B) (Second aside: I know stuff you don’t, nyah nyah, and I’m not telling.) ::blowing raspberries::
C) That synchronicity thing happens all the time. That’s why most authors talk in vague terms about current wips, and some don’t read within the subgenre they write (or at least not while they’re writing–they don’t want to be subconsciously influenced.
Dee Tenorio
October 25
4:35 pm
LOL, actually, that once happened to me and Vanessa Jaye a few years ago. We hadn’t had a writing chat in like…six months. So, one day I call her and we start talking about our prospective projects. I’d been working on a story about a man who meets his heroine as she’s doing a spectacular job of murdering him. (I really gotta get back to that!) As we discuss, I think there were like 8 uh-ohs, because some how, we’d been writing a freakishly similar set of books.
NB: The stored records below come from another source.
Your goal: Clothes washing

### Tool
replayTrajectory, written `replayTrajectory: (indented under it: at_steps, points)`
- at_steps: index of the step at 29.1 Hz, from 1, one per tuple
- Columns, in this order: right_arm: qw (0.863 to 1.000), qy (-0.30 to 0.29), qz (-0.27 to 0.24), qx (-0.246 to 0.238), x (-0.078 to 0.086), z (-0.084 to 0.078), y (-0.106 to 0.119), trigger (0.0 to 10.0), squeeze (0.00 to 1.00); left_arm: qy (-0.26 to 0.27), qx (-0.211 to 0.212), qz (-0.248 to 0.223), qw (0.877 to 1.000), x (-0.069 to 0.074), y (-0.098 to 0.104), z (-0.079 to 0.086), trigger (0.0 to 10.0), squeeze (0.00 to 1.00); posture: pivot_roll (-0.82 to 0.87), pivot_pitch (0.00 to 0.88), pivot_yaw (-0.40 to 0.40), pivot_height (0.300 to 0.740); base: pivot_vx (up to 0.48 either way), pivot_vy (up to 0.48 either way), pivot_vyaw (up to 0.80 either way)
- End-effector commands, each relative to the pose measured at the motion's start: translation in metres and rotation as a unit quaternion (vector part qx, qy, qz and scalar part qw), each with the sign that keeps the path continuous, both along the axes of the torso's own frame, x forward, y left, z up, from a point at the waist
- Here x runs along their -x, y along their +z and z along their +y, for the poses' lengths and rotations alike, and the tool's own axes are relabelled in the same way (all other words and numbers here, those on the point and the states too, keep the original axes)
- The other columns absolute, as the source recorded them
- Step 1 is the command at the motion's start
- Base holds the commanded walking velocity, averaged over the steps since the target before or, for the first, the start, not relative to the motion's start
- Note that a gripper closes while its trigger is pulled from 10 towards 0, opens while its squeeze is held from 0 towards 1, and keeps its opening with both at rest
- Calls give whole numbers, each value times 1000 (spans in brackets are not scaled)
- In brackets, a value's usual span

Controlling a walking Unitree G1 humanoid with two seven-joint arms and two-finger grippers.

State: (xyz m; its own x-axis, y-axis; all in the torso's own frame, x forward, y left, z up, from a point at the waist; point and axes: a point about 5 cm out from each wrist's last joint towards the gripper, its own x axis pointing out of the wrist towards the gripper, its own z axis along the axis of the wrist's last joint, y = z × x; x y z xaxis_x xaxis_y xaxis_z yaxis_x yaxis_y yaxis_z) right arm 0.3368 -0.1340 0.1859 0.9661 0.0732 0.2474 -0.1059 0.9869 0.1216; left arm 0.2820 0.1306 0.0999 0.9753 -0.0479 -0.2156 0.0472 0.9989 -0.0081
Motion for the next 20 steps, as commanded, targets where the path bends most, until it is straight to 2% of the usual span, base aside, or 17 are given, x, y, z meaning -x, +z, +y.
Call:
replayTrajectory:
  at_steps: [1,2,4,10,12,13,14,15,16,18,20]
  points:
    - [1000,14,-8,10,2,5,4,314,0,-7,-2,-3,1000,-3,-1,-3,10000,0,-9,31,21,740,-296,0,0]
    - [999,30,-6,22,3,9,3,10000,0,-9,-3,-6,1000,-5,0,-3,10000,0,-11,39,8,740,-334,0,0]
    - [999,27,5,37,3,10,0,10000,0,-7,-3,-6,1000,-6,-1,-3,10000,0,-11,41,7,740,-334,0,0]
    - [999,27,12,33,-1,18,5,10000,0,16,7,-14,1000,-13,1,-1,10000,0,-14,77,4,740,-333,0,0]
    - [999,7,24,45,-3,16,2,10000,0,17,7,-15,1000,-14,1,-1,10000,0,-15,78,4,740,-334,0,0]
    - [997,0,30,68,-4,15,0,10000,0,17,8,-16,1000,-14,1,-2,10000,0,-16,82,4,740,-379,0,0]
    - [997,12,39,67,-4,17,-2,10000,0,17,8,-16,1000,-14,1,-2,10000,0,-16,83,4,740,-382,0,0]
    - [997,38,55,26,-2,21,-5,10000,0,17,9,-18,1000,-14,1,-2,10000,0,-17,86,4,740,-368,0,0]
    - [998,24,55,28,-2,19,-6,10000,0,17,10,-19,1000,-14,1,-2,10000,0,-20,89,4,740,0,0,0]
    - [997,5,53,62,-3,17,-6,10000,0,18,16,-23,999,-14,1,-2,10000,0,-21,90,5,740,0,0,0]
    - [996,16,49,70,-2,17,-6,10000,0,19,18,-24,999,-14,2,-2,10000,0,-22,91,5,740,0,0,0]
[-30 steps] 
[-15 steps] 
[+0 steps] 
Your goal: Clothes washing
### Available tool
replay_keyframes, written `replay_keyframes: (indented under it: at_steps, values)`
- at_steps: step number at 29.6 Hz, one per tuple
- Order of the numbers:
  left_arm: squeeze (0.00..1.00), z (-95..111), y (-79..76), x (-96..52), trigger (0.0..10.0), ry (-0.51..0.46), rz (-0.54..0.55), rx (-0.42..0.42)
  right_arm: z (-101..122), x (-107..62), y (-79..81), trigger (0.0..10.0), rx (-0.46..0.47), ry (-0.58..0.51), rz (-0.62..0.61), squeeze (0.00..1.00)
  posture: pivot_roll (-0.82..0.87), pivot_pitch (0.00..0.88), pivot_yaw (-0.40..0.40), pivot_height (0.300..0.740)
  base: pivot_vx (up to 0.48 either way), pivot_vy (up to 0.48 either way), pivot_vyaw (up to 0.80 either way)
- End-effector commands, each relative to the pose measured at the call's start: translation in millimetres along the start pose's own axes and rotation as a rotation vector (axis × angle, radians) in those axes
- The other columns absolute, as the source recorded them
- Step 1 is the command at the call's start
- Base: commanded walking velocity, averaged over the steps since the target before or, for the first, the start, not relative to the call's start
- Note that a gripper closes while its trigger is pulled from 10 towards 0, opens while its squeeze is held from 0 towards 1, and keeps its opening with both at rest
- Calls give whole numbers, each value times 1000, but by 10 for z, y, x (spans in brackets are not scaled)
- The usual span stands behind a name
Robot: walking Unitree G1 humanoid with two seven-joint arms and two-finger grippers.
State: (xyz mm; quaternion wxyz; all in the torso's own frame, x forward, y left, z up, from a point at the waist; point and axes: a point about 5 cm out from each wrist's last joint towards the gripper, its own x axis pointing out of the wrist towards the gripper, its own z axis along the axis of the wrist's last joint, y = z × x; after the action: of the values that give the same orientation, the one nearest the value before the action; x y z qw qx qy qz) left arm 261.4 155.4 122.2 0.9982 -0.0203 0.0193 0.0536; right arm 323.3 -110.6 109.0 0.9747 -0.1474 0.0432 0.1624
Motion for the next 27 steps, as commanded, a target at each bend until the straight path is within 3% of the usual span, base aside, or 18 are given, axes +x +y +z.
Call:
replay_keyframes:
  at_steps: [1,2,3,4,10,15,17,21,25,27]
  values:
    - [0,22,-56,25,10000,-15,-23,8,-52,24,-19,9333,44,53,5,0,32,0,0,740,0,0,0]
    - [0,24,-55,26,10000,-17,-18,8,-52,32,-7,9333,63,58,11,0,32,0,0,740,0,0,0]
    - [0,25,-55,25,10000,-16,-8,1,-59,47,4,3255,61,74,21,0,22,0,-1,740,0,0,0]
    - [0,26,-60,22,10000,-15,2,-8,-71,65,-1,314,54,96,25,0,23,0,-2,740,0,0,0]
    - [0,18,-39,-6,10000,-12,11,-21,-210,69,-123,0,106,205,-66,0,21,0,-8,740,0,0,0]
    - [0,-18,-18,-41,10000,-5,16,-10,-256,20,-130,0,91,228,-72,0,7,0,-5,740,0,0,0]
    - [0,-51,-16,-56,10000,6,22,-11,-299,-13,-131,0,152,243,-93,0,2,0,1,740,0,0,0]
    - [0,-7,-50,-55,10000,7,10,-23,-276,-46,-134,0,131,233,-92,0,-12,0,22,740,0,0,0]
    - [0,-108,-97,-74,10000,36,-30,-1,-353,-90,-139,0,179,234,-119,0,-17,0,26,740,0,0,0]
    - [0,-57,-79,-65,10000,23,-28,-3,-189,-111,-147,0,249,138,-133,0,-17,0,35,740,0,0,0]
Come to think of it, I don’t think either of us finished those, did we Jaye?
But you’re right, AL. I can bet you good money that for all those similarities, there would have been two completely different books.
Dee
JC Wilder
October 25
6:20 pm
Back in the 90’s this happened with two historical titles. Both Laura Kinsale and Katherine Kingsley had historicals set in Turkey and the heroines were eerily the same. The books came out two months apart and the ladies have never met.
🙂
vanessa jaye
October 25
6:39 pm
You know Dee, I remember that talk because we were on the phone so long (I was worried about the cost, and you pooh-pooh’d me cause you’d sold your soul to Verzion or summin and could talk a long assed time on long distance calls. lol) But I don’t remember the ‘uh-ohs’, which means that neither one of us finished those mss.
Even though we write in the same subgenre, I’m pretty confident we’d end up with different stories…. and now you’ve got the gears in the ol brain box going. Imma gonna contact you in a wee bit…. 😉
Back on topic, when JR Ward first came out there was a lot of blather about her Brotherhood being very similar to Sherilyn’s Dark Hunters, wasn’t there. I mean peeps went down the list of comparisons item by item. I haven’t read the DH books, and only the first two of the brotherhood, and yet I’m pretty sure the similarities aside, they are definitely very different stories.
Tuscan Capo
October 26
4:27 am
Eh, it happens to me and my buds all the time.
“Think I’ll have a beer.”
“Dam, I was just thinking the same thing!”
MC Halliday
October 26
5:40 pm
This theory of collective mind, loosely described as the capacity to tap into the pool of thought across species, has been evidenced in the observance of monkeys (forget the genus). One monkey began using a tool (a branch or rock, this too I can’t recall) and shortly after many miles away, another monkey suddenly imitated the action with the same tool.
I’ve found this occuring with some of my own work; an original idea for character and plot hits me. Feverishly working with a sense the tale is flowing through me, I just finish the manuscript and several books appear with the same stylized heroine. In consolation, I attribute this to the collective unconscious as simultanous discovery. Thank you Azteclady, for confirming it!